(Beginning of TASK DATA)

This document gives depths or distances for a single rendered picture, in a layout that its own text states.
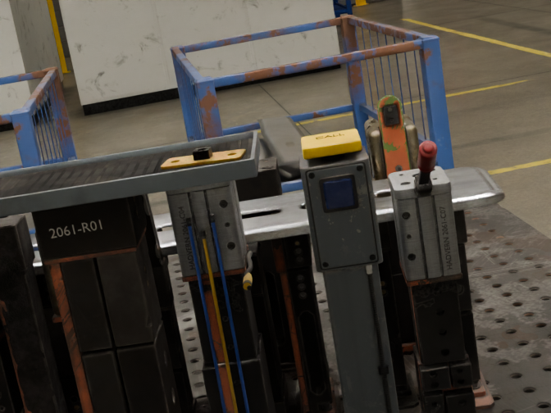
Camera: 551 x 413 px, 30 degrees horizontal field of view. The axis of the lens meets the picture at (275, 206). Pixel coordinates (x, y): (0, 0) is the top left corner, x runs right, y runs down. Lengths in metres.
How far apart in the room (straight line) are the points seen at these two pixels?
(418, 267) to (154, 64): 8.18
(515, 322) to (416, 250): 0.52
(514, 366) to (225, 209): 0.57
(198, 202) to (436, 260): 0.29
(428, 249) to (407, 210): 0.06
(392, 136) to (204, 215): 0.42
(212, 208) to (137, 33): 8.14
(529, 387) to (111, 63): 8.05
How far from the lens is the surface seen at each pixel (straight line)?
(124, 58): 9.34
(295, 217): 1.37
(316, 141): 1.05
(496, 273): 1.94
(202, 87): 3.25
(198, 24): 9.34
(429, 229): 1.23
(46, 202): 1.03
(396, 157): 1.54
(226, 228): 1.21
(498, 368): 1.57
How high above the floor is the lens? 1.38
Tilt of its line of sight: 15 degrees down
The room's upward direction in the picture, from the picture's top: 10 degrees counter-clockwise
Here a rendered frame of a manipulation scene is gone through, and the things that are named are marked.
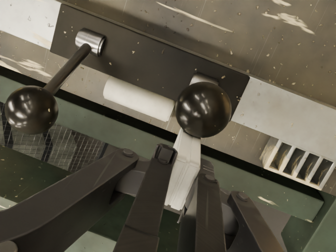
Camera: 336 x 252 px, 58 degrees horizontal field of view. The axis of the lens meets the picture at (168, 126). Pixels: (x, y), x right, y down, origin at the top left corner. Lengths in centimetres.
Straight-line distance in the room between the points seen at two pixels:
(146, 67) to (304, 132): 18
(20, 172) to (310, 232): 42
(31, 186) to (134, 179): 31
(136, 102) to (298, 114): 17
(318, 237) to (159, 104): 30
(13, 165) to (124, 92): 22
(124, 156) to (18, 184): 31
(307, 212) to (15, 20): 45
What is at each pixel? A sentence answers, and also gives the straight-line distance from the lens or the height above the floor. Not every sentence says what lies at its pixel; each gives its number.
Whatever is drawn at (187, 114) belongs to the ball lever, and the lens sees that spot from 19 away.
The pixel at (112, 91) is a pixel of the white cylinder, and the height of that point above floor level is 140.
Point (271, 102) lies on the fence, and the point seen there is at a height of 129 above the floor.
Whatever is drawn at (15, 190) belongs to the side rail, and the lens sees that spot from 44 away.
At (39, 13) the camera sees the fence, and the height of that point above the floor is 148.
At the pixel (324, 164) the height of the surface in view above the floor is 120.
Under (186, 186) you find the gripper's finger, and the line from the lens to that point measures 17.
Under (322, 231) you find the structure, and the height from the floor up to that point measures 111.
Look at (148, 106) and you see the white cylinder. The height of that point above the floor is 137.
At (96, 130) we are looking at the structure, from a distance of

(End of TASK DATA)

**WHAT THIS TASK INVOLVES:** Leave out the pictures and output the rest of the records exactly.

**RESPONSE:**
This document gives depths or distances for a single rendered picture, in a layout that its own text states.
Camera: 551 x 413 px, 30 degrees horizontal field of view. The axis of the lens meets the picture at (275, 206). Pixel coordinates (x, y): (0, 0) is the top left corner, x runs right, y runs down. Lengths in metres.
How far apart in the room (straight line) are the points seen at these two pixels?
(418, 267) to (154, 64): 8.18
(515, 322) to (416, 250): 0.52
(514, 366) to (225, 209): 0.57
(198, 202) to (436, 260): 0.29
(428, 249) to (407, 210): 0.06
(392, 136) to (204, 215): 0.42
(212, 208) to (137, 33): 8.14
(529, 387) to (111, 63): 8.05
How far from the lens is the surface seen at each pixel (straight line)?
(124, 58): 9.34
(295, 217): 1.37
(316, 141): 1.05
(496, 273): 1.94
(202, 87): 3.25
(198, 24): 9.34
(429, 229): 1.23
(46, 202): 1.03
(396, 157): 1.54
(226, 228): 1.21
(498, 368): 1.57
How high above the floor is the lens? 1.38
Tilt of its line of sight: 15 degrees down
The room's upward direction in the picture, from the picture's top: 10 degrees counter-clockwise
Here a rendered frame of a manipulation scene is gone through, and the things that are named are marked.
Camera: 336 x 252 px, 58 degrees horizontal field of view. The axis of the lens meets the picture at (168, 126). Pixels: (x, y), x right, y down, origin at the top left corner. Lengths in centimetres.
Straight-line distance in the room between the points seen at two pixels:
(146, 67) to (304, 132): 18
(20, 172) to (310, 232): 42
(31, 186) to (134, 179): 31
(136, 102) to (298, 114): 17
(318, 237) to (159, 104): 30
(13, 165) to (124, 92): 22
(124, 156) to (18, 184): 31
(307, 212) to (15, 20): 45
What is at each pixel? A sentence answers, and also gives the straight-line distance from the lens or the height above the floor. Not every sentence says what lies at its pixel; each gives its number.
Whatever is drawn at (187, 114) belongs to the ball lever, and the lens sees that spot from 19 away.
The pixel at (112, 91) is a pixel of the white cylinder, and the height of that point above floor level is 140.
Point (271, 102) lies on the fence, and the point seen there is at a height of 129 above the floor.
Whatever is drawn at (15, 190) belongs to the side rail, and the lens sees that spot from 44 away.
At (39, 13) the camera sees the fence, and the height of that point above the floor is 148.
At the pixel (324, 164) the height of the surface in view above the floor is 120.
Under (186, 186) you find the gripper's finger, and the line from the lens to that point measures 17.
Under (322, 231) you find the structure, and the height from the floor up to that point measures 111.
Look at (148, 106) and you see the white cylinder. The height of that point above the floor is 137.
At (96, 130) we are looking at the structure, from a distance of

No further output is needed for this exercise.